Re: Proposal: Deferred Replica Filtering for PostgreSQL Logical Replication - Mailing list pgsql-hackers
From | Dean |
---|---|
Subject | Re: Proposal: Deferred Replica Filtering for PostgreSQL Logical Replication |
Date | |
Msg-id | CALWmXtuyvdL5zyYKgnszEVjX-Ru7jmGpKhn8zobXRbpoWRFFSg@mail.gmail.com Whole thread Raw |
In response to | Re: Proposal: Deferred Replica Filtering for PostgreSQL Logical Replication (Amit Kapila <amit.kapila16@gmail.com>) |
Responses |
RE: Proposal: Deferred Replica Filtering for PostgreSQL Logical Replication
Re: Proposal: Deferred Replica Filtering for PostgreSQL Logical Replication |
List | pgsql-hackers |
Unfortunately, neither column lists nor row filters can provide the level of control I'm proposing. These revised examples might help illustrate the use case for DRF:
Alice, Bob, and Eve subscribe to changes on a `friend_requests` table. Row-level security ensures CRUD access based on user IDs.
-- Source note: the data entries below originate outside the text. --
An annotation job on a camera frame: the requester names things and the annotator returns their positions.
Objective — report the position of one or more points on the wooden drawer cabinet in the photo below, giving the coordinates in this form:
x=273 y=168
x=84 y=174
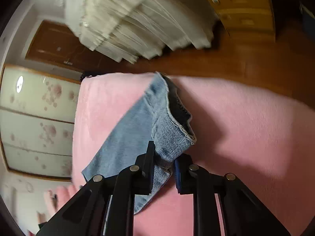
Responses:
x=248 y=20

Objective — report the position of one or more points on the pink bed sheet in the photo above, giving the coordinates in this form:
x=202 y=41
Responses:
x=265 y=139

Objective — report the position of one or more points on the beige patterned curtain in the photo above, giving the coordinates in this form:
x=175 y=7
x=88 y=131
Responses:
x=129 y=29

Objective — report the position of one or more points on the floral wardrobe doors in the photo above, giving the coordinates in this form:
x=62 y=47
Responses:
x=37 y=122

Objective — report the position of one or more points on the brown wooden door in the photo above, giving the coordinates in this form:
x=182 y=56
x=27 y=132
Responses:
x=55 y=44

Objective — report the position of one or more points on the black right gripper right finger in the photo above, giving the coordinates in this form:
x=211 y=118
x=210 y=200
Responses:
x=223 y=205

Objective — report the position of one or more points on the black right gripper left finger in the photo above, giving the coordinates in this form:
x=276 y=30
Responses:
x=105 y=205

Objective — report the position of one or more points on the blue denim jacket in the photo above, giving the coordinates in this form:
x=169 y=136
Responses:
x=158 y=116

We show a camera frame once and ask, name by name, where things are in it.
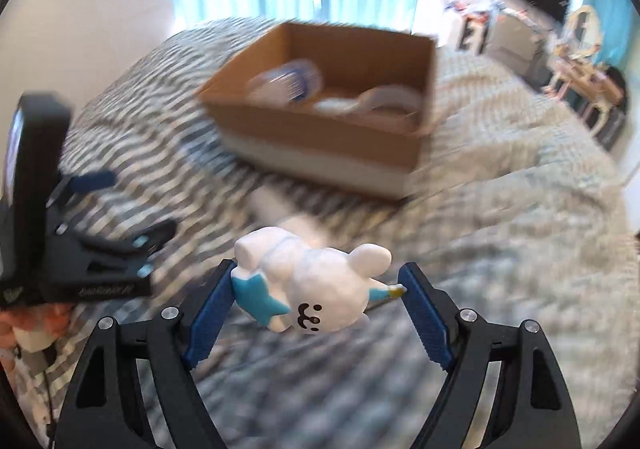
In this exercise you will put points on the white bunny figurine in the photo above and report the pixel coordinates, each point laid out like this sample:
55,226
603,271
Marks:
283,282

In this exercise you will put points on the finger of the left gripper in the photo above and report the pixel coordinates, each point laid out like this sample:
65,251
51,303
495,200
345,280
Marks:
69,186
110,255

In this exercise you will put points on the open cardboard box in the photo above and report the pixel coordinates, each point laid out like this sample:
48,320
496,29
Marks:
372,153

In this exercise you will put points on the silver mini fridge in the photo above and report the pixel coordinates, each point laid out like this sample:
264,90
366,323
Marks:
516,42

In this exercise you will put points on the teal curtain right panel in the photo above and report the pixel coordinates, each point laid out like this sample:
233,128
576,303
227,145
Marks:
618,22

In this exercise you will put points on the operator left hand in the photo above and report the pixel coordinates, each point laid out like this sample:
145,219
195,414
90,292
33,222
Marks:
54,319

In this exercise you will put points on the white oval vanity mirror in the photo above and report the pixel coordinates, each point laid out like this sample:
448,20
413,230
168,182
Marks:
583,32

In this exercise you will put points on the clear cotton swab jar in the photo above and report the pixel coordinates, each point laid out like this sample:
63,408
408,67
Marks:
296,81

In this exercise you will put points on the white tape roll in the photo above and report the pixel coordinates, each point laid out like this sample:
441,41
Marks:
398,97

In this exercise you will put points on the grey checkered duvet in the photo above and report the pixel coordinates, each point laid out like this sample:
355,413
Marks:
516,213

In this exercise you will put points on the white suitcase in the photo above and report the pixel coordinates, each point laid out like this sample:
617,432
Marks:
474,33

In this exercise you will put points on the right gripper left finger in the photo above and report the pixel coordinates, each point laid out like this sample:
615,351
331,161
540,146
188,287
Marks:
124,368

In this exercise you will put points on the pale blue earbuds case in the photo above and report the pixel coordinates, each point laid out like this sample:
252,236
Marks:
336,106

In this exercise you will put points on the white dressing table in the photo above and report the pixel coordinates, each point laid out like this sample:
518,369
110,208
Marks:
598,89

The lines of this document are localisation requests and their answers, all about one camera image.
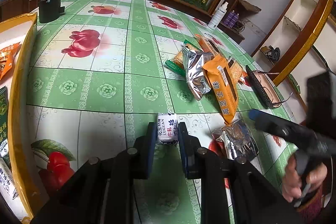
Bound large orange cracker packet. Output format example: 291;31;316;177
203;55;238;124

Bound person's right hand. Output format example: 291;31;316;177
282;154;327;202

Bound black round device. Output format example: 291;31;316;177
38;0;65;23

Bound small orange snack packet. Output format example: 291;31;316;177
0;43;21;80

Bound small silver foil packet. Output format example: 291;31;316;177
211;119;259;161

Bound green floral tablecloth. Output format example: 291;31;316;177
27;0;291;223

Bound yellow rimmed white tray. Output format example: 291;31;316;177
1;12;44;220

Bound green cracker packet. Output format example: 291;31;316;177
0;86;11;169

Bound white corner shelf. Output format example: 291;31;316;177
253;0;328;71

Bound large silver foil packet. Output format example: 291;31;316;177
182;46;214;101

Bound white spray bottle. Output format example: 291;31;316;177
207;2;228;30

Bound purple bottles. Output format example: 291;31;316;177
223;10;239;28

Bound open glasses case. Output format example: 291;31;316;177
245;65;282;109

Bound blue white milk candy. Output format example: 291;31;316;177
157;113;178;145

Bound eyeglasses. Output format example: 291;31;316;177
267;73;294;105
1. Per-subscriber column control: Bob makes a change to the table. Alice should receive the entire record, while Eve should only receive the timestamp - no other columns. Why DRF is needed: Column lists are static and apply equally to all subscribers, meaning we can't distinguish Alice's subscription from Eve's.
2. Bob DELETEs a row from the table. Alice should see the DELETE event, while Eve should not even be aware of an event. Why DRF is needed: The deterministic nature of row filters makes them unsuitable for per-subscriber filtering based on session data.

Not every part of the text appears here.